The company said that its WaveGuide Formla device will need a minimal user training and sample preparation
WaveGuide, a provider of medical diagnostic devices, has launched a new compact portable NMR Device WaveGuide Formla for screening and diagnostics.
The company claimed that its WaveGuide Formla marks the world’s first portable NMR device, and would offer better performance than many costly benchtop NMRs.
WaveGuide has designed its new micro NMR device based on patented technology that enables small, low-cost, inhomogeneous magnets to produce a handheld chemical analyser, by leveraging NMR, amplifying the NMR signal-to-noise by a factor of 10,000.

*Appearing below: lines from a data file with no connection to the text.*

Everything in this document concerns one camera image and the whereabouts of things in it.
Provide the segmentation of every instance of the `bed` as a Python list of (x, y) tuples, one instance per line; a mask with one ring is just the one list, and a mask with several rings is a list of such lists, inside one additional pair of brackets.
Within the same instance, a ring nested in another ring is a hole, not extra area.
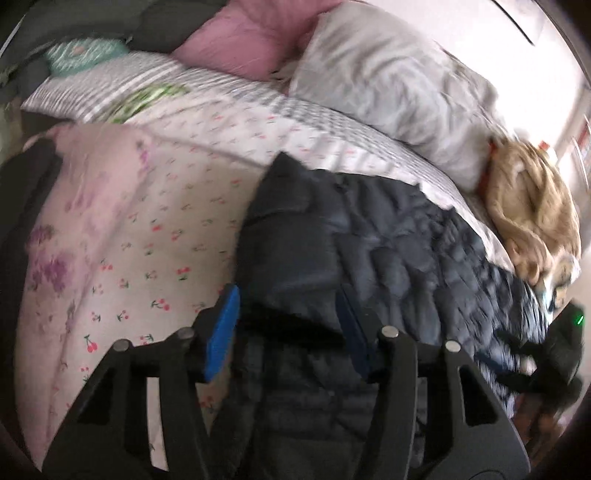
[[(130, 59), (120, 62), (126, 68), (131, 64)], [(190, 92), (160, 100), (127, 121), (154, 137), (154, 167), (134, 192), (126, 216), (91, 272), (71, 326), (58, 330), (64, 337), (59, 348), (48, 347), (46, 336), (38, 334), (38, 322), (22, 321), (35, 317), (35, 308), (27, 309), (25, 293), (15, 354), (17, 401), (27, 445), (38, 464), (69, 405), (113, 341), (129, 338), (140, 345), (165, 338), (191, 323), (231, 281), (236, 234), (246, 206), (280, 151), (308, 168), (418, 184), (432, 202), (457, 210), (482, 239), (490, 261), (511, 268), (500, 241), (476, 219), (449, 178), (402, 144), (340, 113), (286, 97), (265, 83), (203, 69), (172, 71), (158, 78), (164, 80)], [(105, 102), (109, 92), (99, 94), (81, 81), (77, 85), (78, 92), (69, 93), (96, 95), (89, 107), (100, 105), (97, 116), (130, 93)], [(49, 90), (46, 84), (24, 107), (42, 104)], [(200, 390), (208, 415), (217, 411), (223, 395), (218, 383)], [(157, 418), (156, 398), (152, 392), (151, 418)], [(164, 466), (157, 424), (151, 424), (150, 438), (153, 461)]]
[[(74, 285), (70, 278), (59, 294), (42, 297), (43, 289), (38, 288), (42, 281), (35, 283), (34, 271), (47, 261), (41, 256), (31, 260), (17, 329), (15, 389), (24, 438), (38, 466), (72, 401), (115, 340), (128, 338), (143, 345), (164, 339), (190, 325), (233, 280), (247, 207), (280, 152), (309, 170), (417, 185), (427, 200), (443, 210), (454, 209), (475, 232), (483, 246), (482, 262), (512, 271), (501, 241), (483, 223), (482, 209), (472, 206), (473, 197), (466, 198), (472, 198), (471, 205), (466, 203), (445, 173), (375, 128), (318, 103), (286, 96), (272, 83), (188, 69), (169, 56), (135, 51), (75, 76), (45, 81), (23, 104), (25, 130), (36, 134), (58, 120), (78, 122), (58, 125), (49, 133), (57, 143), (70, 145), (63, 147), (69, 152), (64, 160), (71, 157), (75, 162), (81, 156), (76, 142), (84, 135), (104, 135), (97, 125), (112, 121), (126, 99), (162, 85), (186, 91), (118, 118), (132, 135), (145, 135), (134, 137), (134, 144), (142, 145), (136, 152), (139, 160), (143, 161), (145, 145), (149, 151), (149, 167), (141, 178), (126, 163), (132, 155), (108, 163), (101, 150), (113, 158), (116, 152), (105, 143), (91, 141), (88, 153), (82, 155), (107, 162), (104, 168), (117, 178), (112, 188), (125, 199), (116, 221), (95, 229), (94, 239), (85, 237), (84, 249), (88, 247), (91, 254), (81, 267), (83, 281)], [(109, 125), (105, 127), (109, 132), (120, 128)], [(52, 210), (57, 203), (51, 200), (40, 219), (61, 218), (57, 208)], [(59, 228), (43, 221), (36, 228), (35, 251), (60, 244)], [(51, 275), (45, 271), (39, 268), (38, 276), (45, 275), (50, 283)], [(533, 295), (527, 301), (535, 305)], [(542, 315), (533, 313), (525, 320), (522, 333), (541, 338)], [(227, 394), (229, 373), (225, 369), (211, 384), (199, 386), (208, 426)], [(494, 382), (490, 372), (487, 380)], [(510, 395), (502, 389), (497, 393), (511, 411)], [(157, 383), (151, 384), (152, 463), (165, 468), (157, 399)]]

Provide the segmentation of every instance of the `wrinkled fabric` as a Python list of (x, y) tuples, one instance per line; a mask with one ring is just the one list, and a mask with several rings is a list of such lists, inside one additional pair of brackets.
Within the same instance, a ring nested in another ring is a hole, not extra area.
[(64, 340), (91, 272), (147, 176), (152, 143), (144, 132), (111, 124), (60, 124), (44, 135), (63, 165), (28, 239), (15, 348), (17, 409), (36, 460), (48, 445), (39, 428), (50, 415)]
[[(456, 340), (507, 369), (517, 359), (496, 330), (545, 334), (532, 290), (486, 260), (453, 209), (397, 180), (309, 171), (280, 154), (249, 207), (236, 260), (242, 318), (211, 435), (222, 478), (324, 478), (326, 468), (350, 478), (376, 388), (343, 344), (334, 307), (343, 282), (384, 324), (432, 345)], [(481, 370), (510, 411), (508, 392)], [(424, 384), (419, 392), (413, 465), (424, 445)]]

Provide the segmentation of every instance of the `dark gray cushion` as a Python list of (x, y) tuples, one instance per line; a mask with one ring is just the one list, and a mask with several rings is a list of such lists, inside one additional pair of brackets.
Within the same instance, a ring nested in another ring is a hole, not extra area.
[(0, 59), (0, 70), (56, 41), (79, 37), (123, 38), (139, 27), (155, 0), (41, 0), (27, 12)]
[(129, 48), (171, 53), (220, 9), (197, 1), (160, 0), (142, 14)]

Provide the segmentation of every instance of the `pillow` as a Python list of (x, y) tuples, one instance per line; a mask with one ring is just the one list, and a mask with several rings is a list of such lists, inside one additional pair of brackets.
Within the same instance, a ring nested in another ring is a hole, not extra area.
[(129, 48), (171, 53), (195, 30), (213, 18), (220, 8), (221, 6), (187, 0), (161, 0), (142, 14), (141, 25), (134, 32)]
[(191, 67), (269, 80), (319, 13), (342, 0), (231, 0), (173, 52)]
[(131, 52), (76, 75), (48, 79), (22, 104), (22, 109), (92, 122), (136, 90), (174, 78), (183, 70), (179, 62), (166, 55)]
[(67, 77), (128, 53), (125, 44), (119, 40), (85, 38), (58, 43), (47, 50), (45, 57), (54, 77)]
[(322, 15), (289, 95), (406, 142), (462, 190), (486, 166), (495, 88), (377, 7), (346, 2)]

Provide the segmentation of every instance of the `dark puffer jacket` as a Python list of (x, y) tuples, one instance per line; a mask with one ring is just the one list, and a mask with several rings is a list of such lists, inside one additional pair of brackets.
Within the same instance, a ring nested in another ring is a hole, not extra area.
[[(545, 334), (531, 289), (486, 260), (454, 210), (401, 181), (309, 171), (280, 154), (249, 207), (237, 256), (242, 318), (230, 394), (211, 435), (222, 478), (351, 477), (376, 389), (344, 347), (335, 314), (342, 282), (385, 325), (433, 345), (457, 340), (508, 369), (515, 358), (495, 331)], [(420, 400), (425, 407), (424, 385)]]

WaveGuide CEO and president Nelson K Stacks said: “Until now, the size, cost and complexity of commercially available NMR platforms has limited their use to low volume and niche applications with high fixed costs.

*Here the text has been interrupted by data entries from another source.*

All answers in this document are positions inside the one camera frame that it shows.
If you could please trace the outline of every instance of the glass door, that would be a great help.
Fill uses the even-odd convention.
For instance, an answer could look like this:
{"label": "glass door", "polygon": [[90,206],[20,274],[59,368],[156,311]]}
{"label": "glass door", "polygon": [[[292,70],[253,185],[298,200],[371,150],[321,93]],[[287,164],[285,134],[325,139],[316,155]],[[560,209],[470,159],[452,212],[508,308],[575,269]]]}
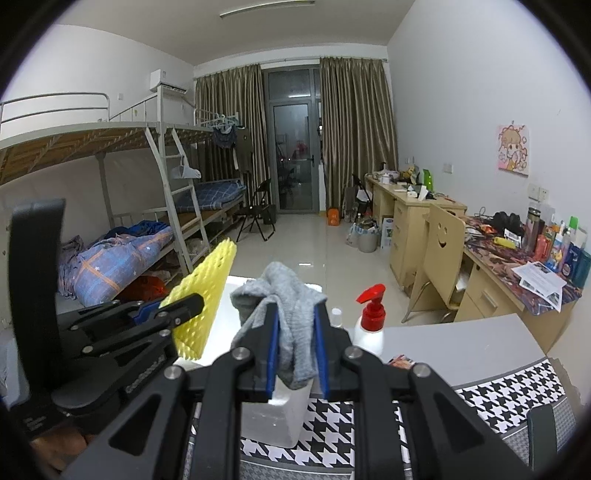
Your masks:
{"label": "glass door", "polygon": [[269,162],[278,210],[319,210],[320,141],[312,69],[267,73]]}

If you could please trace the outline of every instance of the light switch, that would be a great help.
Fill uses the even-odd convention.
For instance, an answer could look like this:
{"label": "light switch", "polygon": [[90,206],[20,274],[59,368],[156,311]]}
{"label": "light switch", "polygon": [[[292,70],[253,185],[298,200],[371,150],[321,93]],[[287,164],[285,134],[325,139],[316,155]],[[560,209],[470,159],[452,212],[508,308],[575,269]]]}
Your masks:
{"label": "light switch", "polygon": [[535,183],[530,183],[527,187],[527,196],[532,200],[540,199],[540,186]]}

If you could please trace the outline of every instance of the blue plaid bedding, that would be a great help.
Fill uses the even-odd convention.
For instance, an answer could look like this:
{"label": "blue plaid bedding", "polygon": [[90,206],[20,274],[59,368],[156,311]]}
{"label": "blue plaid bedding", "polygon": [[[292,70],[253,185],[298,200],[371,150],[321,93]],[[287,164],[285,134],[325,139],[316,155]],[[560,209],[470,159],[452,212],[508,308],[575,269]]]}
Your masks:
{"label": "blue plaid bedding", "polygon": [[166,227],[155,235],[101,240],[87,250],[71,241],[60,256],[59,292],[77,297],[85,307],[112,300],[156,262],[172,239],[173,229]]}
{"label": "blue plaid bedding", "polygon": [[[244,190],[246,187],[242,185],[240,180],[219,180],[195,184],[200,210],[221,210],[224,203],[237,199]],[[195,211],[190,191],[179,195],[174,204],[178,213]]]}

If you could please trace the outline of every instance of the tiled floor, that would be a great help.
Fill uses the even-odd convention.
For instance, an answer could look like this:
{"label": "tiled floor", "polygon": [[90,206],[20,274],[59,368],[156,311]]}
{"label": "tiled floor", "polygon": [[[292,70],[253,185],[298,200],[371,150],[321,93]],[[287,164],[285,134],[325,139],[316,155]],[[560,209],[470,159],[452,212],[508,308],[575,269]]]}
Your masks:
{"label": "tiled floor", "polygon": [[[345,243],[350,224],[326,225],[318,215],[280,215],[277,233],[263,242],[254,226],[252,233],[242,234],[231,274],[258,277],[272,261],[283,262],[307,283],[322,286],[328,296],[327,307],[343,310],[343,325],[353,326],[362,307],[355,299],[364,289],[386,285],[384,308],[386,326],[398,326],[408,307],[408,297],[401,291],[389,266],[386,252],[361,253]],[[264,226],[265,234],[270,231]],[[238,230],[230,233],[236,240]],[[417,312],[405,325],[437,323],[441,312]]]}

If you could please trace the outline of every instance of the air conditioner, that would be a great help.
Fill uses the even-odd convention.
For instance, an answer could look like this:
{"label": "air conditioner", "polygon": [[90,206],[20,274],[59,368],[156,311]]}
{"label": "air conditioner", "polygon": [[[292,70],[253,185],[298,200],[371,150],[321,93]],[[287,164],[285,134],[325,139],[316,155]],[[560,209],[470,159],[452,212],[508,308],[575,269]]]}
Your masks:
{"label": "air conditioner", "polygon": [[178,93],[179,95],[185,95],[187,93],[186,88],[167,82],[166,72],[164,70],[156,70],[150,73],[150,90],[155,92],[160,85],[168,92]]}

“From WaveGuide’s founding in 2015, we have worked diligently to change this paradigm, partnering with Harvard University’s Department of Physics to pioneer a new class of micro NMR analyzer technology.”
WaveGuide Formla delivers quantitative analysis for a wide range of real-world scenarios
The design and technology of the device facilitates its applications in pharmaceutical, petrochemical, food quality, food safety, and consumer product authentication applications.

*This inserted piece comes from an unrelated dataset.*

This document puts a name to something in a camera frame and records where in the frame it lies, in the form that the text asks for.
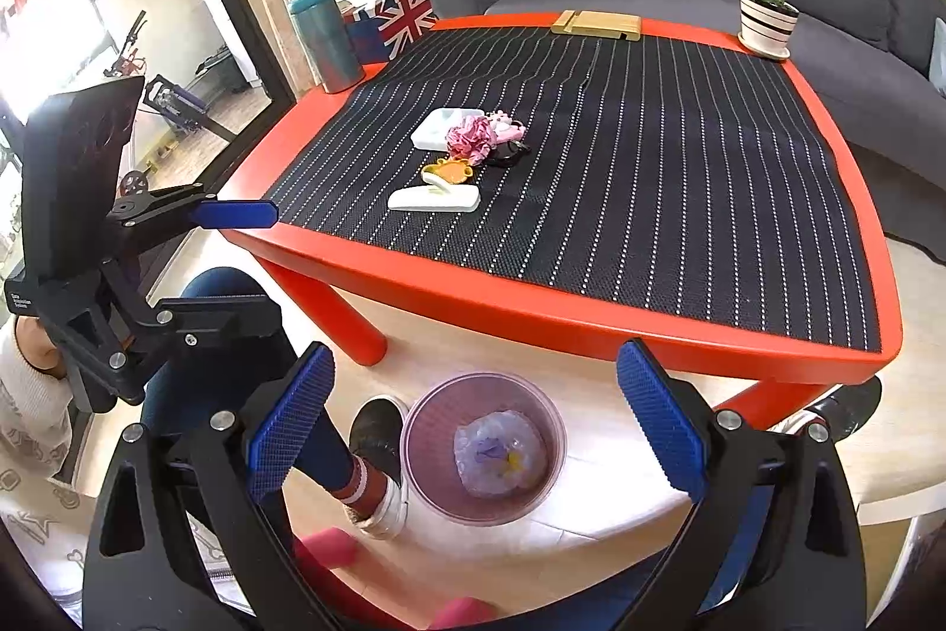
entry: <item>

The WaveGuide Formla is said to deliver quantitative analysis for a wide range of real-world scenarios, including the authentication of biological therapies and vaccines for specific disease states.
Traditional benchtop NMR solutions, which are large in size and expensive, would require up to 24 hours for the temperature stabilisation of the device and sample, and requires trained operators.
The company said that its WaveGuide Formla device will need a minimal user training and sample preparation, where a quick internal calibration is adequate to make the instrument ready for use.
Stacks added: “The WaveGuide Formla is truly a revolutionary development, opening the door to a range of in-situ applications in healthcare, consumer products, and industrial products that were previously impractical or impossible with the existing NMR technology.”